- [TASK REQUIREMENTS]
In the records, find each line where "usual" occurs, and copy it.

- [EXERCISE MATERIALS]
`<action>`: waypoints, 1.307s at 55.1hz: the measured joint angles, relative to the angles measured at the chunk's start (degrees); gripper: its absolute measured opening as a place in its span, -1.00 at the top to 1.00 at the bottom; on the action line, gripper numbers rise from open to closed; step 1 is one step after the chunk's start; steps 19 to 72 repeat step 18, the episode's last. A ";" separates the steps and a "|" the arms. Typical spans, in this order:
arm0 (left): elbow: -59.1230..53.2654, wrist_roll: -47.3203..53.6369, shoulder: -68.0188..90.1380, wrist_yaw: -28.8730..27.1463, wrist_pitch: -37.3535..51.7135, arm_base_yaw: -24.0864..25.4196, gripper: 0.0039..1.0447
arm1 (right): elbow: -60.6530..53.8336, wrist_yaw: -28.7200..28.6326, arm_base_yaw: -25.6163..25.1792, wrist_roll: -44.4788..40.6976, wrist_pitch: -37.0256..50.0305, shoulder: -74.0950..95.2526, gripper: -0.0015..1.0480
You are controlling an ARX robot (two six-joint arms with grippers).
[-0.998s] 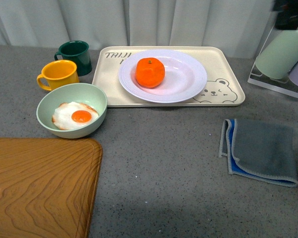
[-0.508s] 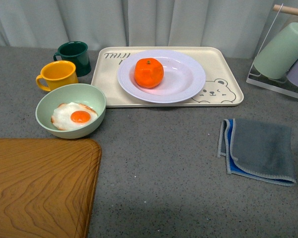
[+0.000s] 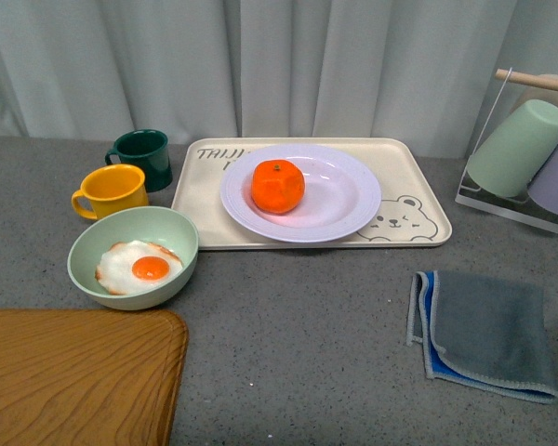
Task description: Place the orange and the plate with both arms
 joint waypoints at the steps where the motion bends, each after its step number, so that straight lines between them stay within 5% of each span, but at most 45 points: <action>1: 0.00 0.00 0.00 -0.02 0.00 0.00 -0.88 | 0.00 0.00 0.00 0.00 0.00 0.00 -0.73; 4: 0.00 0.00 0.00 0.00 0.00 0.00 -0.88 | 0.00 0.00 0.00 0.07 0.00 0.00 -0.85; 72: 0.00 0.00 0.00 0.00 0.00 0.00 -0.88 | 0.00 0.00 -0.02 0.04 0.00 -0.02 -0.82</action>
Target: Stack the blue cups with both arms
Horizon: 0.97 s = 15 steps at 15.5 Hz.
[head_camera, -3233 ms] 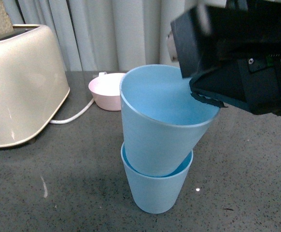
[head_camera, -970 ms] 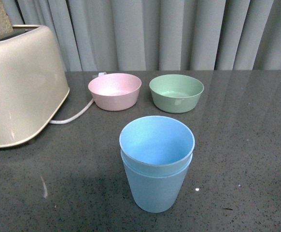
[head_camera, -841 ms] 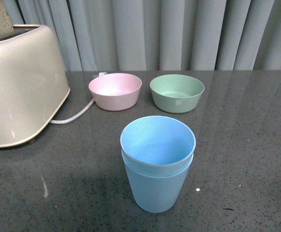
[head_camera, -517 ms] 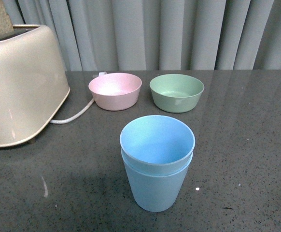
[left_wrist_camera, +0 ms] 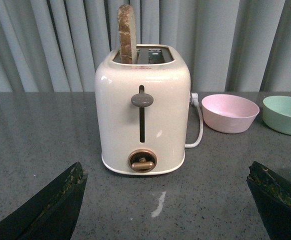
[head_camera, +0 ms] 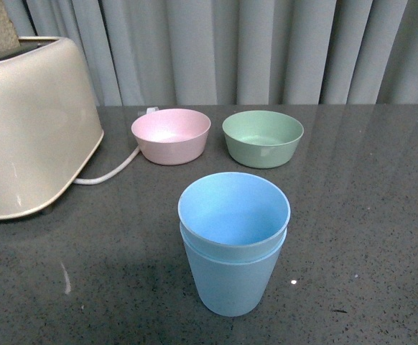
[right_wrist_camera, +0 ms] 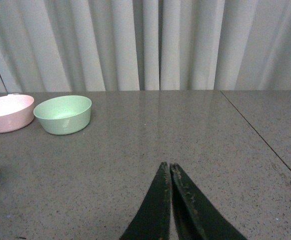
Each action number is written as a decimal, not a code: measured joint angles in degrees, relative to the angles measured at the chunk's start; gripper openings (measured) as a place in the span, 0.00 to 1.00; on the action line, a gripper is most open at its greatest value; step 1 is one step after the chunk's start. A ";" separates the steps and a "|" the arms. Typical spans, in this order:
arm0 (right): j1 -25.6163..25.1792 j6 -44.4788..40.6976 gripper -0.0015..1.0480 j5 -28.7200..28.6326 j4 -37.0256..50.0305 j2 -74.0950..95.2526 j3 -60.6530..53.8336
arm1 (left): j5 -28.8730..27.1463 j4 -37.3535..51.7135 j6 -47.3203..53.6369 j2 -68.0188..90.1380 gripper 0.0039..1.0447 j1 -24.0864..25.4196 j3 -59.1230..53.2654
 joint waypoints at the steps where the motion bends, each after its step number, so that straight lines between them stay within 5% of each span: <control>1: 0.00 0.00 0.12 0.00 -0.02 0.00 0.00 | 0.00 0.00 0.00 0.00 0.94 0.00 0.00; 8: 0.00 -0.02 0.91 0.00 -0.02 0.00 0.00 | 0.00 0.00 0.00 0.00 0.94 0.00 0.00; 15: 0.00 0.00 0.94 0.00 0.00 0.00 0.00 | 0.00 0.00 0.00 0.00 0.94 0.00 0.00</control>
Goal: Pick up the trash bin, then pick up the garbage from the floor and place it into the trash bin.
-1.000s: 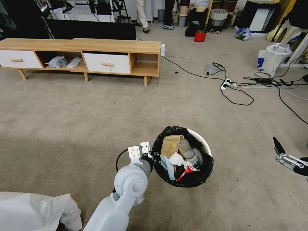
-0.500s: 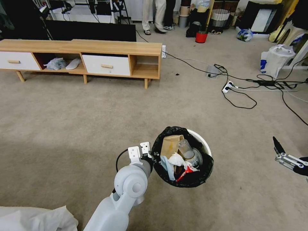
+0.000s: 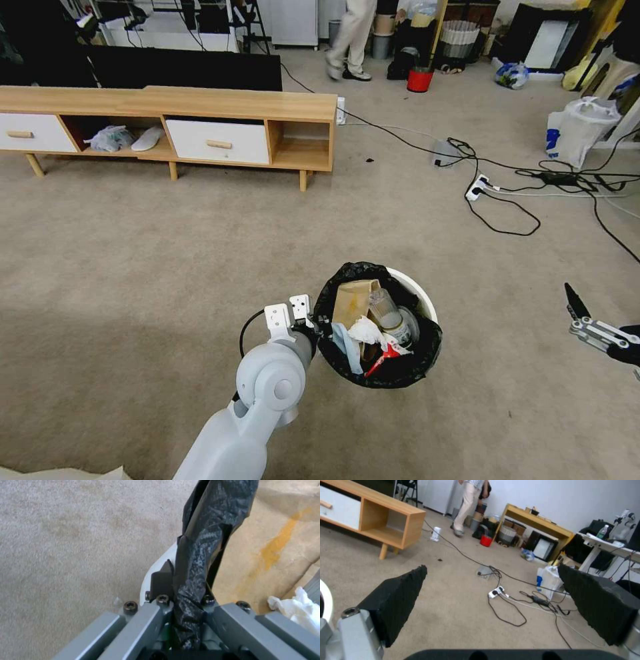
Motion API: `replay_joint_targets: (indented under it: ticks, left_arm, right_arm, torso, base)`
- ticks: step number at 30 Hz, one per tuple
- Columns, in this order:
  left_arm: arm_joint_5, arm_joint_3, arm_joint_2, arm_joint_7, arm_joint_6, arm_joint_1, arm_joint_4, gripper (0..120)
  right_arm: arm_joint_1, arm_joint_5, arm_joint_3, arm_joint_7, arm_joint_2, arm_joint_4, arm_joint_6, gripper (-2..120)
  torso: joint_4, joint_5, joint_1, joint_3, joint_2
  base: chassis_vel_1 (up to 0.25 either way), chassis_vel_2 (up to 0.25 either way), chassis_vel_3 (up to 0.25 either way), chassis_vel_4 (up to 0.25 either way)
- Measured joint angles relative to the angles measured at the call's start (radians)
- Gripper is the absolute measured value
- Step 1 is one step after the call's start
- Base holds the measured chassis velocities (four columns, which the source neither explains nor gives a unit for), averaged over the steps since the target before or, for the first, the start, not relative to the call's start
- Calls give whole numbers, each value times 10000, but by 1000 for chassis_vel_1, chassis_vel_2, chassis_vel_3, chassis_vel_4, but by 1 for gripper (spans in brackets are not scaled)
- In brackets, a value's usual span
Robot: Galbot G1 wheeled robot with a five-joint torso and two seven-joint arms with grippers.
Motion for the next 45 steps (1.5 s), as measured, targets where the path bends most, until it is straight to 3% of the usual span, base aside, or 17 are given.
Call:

- [RESULT OF THE EXERCISE]
- In brackets, a value's usual span
Motion for the next 45 steps (1.5 s), as measured, targets where the path bends most, until it is straight to 3% of the usual span, base aside, or 17 are given.

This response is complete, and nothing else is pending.